Having experienced this Third Advent, I would like to share with you an example so you too might keep an eye out for the daily coming of Christ into our lives. I was in Syracuse at a Stewardship Conference. I was in a room of about 100 people. In the front was a table of about six deaf persons, with an interpreter signing what was being said and sung. It was beautiful to watch the interpreter doing her best to communicate with her hands what the rest of us were saying and hearing. As we sang hymn 711, Seek Ye First The Kingdom of God, all six of the persons at that table were signing the song. It was extraordinarily beautiful and powerful. Soon I put down my guitar and joined them on the “Alleluias” while my partner Wiley Beveridge kept playing the piano.

Then it happened. One by one everyone in the room began to sign the “Alleluias” along with the people in the front of the room. Our collective signing became a sign of the kingdom breaking in right then and there. We had left our world and entered into their world. Of course, they were in front and facing forward and could not see that. The interpreter motioned for them to turn around and look. The looks on their faces, smiles, tears, looks of being accepted, seeing a roomful of people enter their world for just a few minutes, said it all. The look on their faces was the coming of the Kingdom of Heaven in Christ. We all saw it. We all felt it. We will never forget it.

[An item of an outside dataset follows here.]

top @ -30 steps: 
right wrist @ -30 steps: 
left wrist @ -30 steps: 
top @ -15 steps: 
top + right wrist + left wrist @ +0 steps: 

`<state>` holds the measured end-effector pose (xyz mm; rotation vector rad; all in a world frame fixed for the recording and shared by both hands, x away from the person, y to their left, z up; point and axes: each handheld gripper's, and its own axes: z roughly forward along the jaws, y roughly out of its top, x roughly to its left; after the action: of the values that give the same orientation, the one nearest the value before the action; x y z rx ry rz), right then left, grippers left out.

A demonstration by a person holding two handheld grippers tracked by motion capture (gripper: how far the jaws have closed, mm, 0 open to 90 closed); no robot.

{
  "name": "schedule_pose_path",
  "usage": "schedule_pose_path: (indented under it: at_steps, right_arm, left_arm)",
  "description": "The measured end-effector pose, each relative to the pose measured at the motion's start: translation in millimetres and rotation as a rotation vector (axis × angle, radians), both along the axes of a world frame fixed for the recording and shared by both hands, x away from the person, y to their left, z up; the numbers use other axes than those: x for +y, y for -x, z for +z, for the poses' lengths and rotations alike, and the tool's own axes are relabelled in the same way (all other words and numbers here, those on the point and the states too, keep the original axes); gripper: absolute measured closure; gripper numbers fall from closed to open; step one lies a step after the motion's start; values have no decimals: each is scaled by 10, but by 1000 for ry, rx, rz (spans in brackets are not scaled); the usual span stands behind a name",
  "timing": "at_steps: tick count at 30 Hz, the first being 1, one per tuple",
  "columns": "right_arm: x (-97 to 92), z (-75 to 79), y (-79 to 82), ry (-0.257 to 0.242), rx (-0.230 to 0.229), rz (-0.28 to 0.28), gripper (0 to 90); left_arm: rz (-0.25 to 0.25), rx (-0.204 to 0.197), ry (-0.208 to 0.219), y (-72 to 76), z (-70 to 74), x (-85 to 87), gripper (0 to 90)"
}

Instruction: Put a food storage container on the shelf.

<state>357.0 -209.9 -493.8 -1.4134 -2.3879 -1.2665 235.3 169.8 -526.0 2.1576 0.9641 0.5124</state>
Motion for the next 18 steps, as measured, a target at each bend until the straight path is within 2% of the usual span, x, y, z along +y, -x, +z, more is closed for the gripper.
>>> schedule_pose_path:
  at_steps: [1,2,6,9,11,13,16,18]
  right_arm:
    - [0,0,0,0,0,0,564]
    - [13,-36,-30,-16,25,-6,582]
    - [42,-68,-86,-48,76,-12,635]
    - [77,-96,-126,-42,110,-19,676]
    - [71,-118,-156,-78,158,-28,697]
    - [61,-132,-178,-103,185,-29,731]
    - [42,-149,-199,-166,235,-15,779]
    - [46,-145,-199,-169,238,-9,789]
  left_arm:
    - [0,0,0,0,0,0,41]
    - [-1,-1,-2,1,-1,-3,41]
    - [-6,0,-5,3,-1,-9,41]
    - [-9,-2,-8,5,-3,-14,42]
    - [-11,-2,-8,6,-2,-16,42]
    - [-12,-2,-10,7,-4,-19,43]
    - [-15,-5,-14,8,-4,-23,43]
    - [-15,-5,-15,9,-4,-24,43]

Isaiah offers a vision of what the kingdom will look like – predators and prey all sitting down together, a weaned child near the den of the asp. John the Baptist announces the Kingdom is at hand. It is here every day if we just look at it. It is here in our midst for those who are watching and joining in with those who are announcing it. We are not called to Wait for the kingdom, we are sent to Seek it. Seek ye, first, the Kingdom of God….Allelu, Alleluia! As we take the time to enter into the world of “others,” those who live lives completely differently from ours, the closer the kingdom will look.

This Advent Seek and Watch. It might mean reflecting on the mysterious truths of the incarnation and nature of God as depicted on our Advent frontal with Jesus in the Palm Trees. It might mean watching for signs of the kingdom here and now. It may be as simple as singing and signing Alleluia. For as John says, the kingdom of heaven has come near – it is at hand, here and now. Watch it, seek it, become it. Amen.